Like fishing boats sailing a landless sea,
an edgeless game-board for an endless game,
hauling their random catch from wide-spread nets,
hunting without the hunter’s hunt and aim,
but sailing, drifting, without cares or frets,
so carefree youths under the bowl of sky
will chance their drifting lives on random lips.
And then the Kraken rises, sinking ships.

“Carefree Youths” was published a couple of days ago in Bewildering Stories. It is in iambic pentameter with irregular rhyme. After the meandering start to the poem (about the youths’ meandering lifestyle), the last line is a hard punchline (reflecting the brutal ending of that lifestyle). There are no sequential rhymes until the last two lines, which thereby become the clear ending of the poem. The form of the poem accentuates the poem’s meaning. That is what form should do.

Final rhyming couplets were used extensively by Shakespeare in various ways. In his sonnets they provide a very strong ending after four quatrains, and is a reason for preferring the Shakespearean sonnet’s ABAB CDCD EFEF GG over the Petrarchan sonnet’s more mannered but less forceful ABBA ABBA CDE CDE. Many of his final couplets are well known – such as:

If this be error and upon me prov’d,
I never writ, nor no man ever lov’d.

Shakespeare did the same sort of thing throughout his plays, in which a scene or a soliloquy will be in blank verse but often terminate in a rhyme. Some of the best-known examples being:

the play ‘s the thing
Wherein I’ll catch the conscience of the king. (Hamlet)

Fair is foul and foul is fair:
Hover through the fog and filthy air. (Macbeth)

Good night! Good night! Parting is such sweet sorrow
That I shall say goodnight till it be morrow. (Romeo and Juliet)

The rhymed sentence helps sum up the scene, and signals that the scene is ending and that a new scene is about to begin – particularly useful since in Shakespeare’s time there were no stage curtains and no real sets to speak of.

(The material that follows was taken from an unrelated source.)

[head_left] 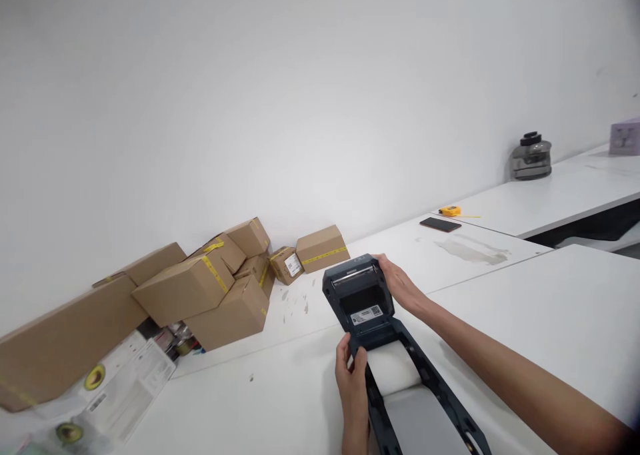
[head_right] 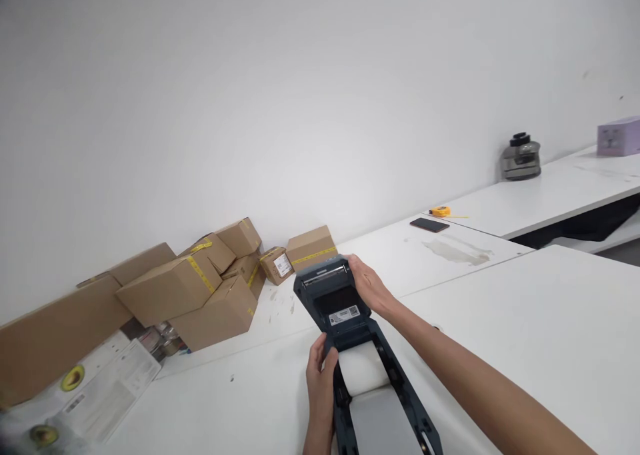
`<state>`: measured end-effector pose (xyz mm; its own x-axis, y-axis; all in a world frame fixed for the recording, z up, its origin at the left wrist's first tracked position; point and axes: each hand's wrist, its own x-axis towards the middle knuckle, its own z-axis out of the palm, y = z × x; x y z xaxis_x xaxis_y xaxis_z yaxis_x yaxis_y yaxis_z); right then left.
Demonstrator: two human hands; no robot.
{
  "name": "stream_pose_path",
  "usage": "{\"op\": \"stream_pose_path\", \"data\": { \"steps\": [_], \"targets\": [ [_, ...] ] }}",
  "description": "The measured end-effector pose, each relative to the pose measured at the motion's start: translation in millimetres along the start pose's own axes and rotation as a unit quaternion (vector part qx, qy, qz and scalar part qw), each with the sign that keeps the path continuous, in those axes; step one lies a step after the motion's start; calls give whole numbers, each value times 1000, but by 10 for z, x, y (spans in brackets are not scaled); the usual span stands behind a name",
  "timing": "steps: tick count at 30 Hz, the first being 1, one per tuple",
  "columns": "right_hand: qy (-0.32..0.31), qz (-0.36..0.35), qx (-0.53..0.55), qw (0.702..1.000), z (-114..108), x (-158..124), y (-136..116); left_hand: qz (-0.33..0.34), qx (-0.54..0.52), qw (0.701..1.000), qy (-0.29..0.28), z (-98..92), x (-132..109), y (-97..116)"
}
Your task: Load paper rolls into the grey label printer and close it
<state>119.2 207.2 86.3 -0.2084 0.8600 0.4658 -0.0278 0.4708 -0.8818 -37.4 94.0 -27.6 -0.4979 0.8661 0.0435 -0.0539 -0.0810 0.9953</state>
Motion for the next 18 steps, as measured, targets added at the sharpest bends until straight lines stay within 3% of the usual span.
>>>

Ah, formal verse! So many uses!

Poem: “From the Heart of Europe”

Warning, it’s long: 140 lines. And it’s a rant, a chant, with formal passages only towards the end. It is published in the current issue of Snakeskin, whose editor George Simmers expressed reservations, calling it “your monster of a poem. It’ll be interesting to see if there are indications that anyone gets to the end of it. My suspicion is that 24 lines is about the maximum most people are willing to read online. But I like having an occasional long poem in Snakeskin – gives readers a challenge.

So here it is… “From the Heart of Europe

Europe

I am the Celt, westering across Doggerland
Into the wilds – in me live
The stories of the monsters, dragons, ogres
I found as I struggled through trackless wilderness
Fighting off the wolves, bears and cavemen.
If you would see me, look to Ireland and to France,
To Scotland, Wales, Cornwall and Brittany.
When verbs are forming complicated trains you’re seeing my Gaelic grammar.

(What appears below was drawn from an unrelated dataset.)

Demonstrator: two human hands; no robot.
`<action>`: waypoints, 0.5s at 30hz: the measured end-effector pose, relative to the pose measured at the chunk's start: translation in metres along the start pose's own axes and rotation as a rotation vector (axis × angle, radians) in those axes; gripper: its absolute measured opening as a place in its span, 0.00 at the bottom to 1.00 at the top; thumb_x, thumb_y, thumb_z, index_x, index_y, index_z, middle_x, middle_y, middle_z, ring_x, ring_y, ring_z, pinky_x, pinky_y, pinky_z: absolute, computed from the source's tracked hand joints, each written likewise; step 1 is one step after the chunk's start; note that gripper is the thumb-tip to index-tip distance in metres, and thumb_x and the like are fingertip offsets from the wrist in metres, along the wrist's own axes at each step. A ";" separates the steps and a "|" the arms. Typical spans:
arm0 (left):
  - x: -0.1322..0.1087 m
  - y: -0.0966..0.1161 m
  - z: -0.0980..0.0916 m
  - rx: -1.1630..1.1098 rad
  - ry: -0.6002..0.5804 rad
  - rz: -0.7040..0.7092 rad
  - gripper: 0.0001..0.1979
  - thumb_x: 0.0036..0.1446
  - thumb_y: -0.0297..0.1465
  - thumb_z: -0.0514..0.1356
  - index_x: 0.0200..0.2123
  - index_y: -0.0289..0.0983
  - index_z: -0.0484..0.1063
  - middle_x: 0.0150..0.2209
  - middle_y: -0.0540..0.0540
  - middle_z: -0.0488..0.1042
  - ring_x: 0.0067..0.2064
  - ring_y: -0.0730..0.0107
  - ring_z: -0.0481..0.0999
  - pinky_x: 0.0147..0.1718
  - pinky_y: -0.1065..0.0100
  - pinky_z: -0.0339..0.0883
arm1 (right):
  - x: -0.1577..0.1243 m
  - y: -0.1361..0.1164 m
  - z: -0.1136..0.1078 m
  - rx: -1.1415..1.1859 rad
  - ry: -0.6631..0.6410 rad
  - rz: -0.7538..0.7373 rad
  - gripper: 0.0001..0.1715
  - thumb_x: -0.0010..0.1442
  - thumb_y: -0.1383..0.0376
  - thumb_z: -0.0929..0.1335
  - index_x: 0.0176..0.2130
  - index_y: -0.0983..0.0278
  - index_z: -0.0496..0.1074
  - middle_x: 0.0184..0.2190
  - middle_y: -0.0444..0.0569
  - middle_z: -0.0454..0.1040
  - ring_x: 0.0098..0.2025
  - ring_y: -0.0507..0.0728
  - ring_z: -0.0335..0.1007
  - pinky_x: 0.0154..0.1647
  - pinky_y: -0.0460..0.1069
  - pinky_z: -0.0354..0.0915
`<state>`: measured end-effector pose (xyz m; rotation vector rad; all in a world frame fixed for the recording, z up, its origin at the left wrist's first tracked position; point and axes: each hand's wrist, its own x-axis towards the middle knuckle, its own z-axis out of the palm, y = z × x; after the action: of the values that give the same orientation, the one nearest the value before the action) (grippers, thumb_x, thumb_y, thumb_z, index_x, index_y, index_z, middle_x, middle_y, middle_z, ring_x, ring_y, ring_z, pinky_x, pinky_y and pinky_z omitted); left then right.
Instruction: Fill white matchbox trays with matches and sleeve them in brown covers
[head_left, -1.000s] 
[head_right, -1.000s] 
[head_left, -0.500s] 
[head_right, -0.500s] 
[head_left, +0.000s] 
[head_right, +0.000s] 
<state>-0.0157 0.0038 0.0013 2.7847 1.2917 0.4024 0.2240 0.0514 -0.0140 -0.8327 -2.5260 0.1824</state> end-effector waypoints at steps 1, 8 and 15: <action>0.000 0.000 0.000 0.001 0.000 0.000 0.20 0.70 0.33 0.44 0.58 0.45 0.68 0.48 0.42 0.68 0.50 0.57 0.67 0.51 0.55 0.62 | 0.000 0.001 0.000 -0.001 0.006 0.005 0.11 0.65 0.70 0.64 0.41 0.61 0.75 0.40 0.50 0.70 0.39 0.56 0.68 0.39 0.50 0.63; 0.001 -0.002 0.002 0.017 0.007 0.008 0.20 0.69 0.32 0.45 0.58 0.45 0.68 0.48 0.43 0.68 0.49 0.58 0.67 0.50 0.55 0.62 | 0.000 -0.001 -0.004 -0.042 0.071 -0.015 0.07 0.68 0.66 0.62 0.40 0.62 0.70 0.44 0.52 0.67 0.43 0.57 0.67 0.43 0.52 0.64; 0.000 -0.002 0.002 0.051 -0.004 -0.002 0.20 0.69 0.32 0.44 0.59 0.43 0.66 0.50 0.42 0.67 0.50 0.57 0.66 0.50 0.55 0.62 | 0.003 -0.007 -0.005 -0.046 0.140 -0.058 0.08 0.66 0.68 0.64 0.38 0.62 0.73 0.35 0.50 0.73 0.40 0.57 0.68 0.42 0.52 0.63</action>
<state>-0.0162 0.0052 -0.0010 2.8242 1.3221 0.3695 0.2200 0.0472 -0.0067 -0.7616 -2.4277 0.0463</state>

And I am the Roman, bringing engineers,
Underfloor heating, square buildings and straight roads.
Ten generations of the Middle Sea –
Italians, Greeks, Egyptians, Libyans –
Braving the cold and damp, our children British…
Until the Empire falls, and some go “home”
To warmer seas, to citrus trees, and Rome.
Look for me in the priestly words,
As in the black Irish who fled the Saxons.

For I am the Angle, Saxon, Jutlander,
Displacing Britons, making Angle-land.
Like ours, all tribes move west and south as Rome succumbs.
Clearing the forests, making free men’s farms,
Avoiding ruins of the Roman towns,
Avoiding ruins of the great square buildings.
Look for me in the fields and farms
Of Essex, Sussex, Saxony,
Of Anglia in England and Anglia in Germany,
And in the daily words of common folk.

Then I am the Viking, avenging Christian slaughter,
Avenging Verden’s massacre, five thousand dead.
Looting and raiding for slaves and wives, and –
Hey, that’s nice land on a quiet river…
Let’s stay here with our meetings and our laws.
Look for me in the Yorkshireman of the Danelaw
And all across the north lands to the east.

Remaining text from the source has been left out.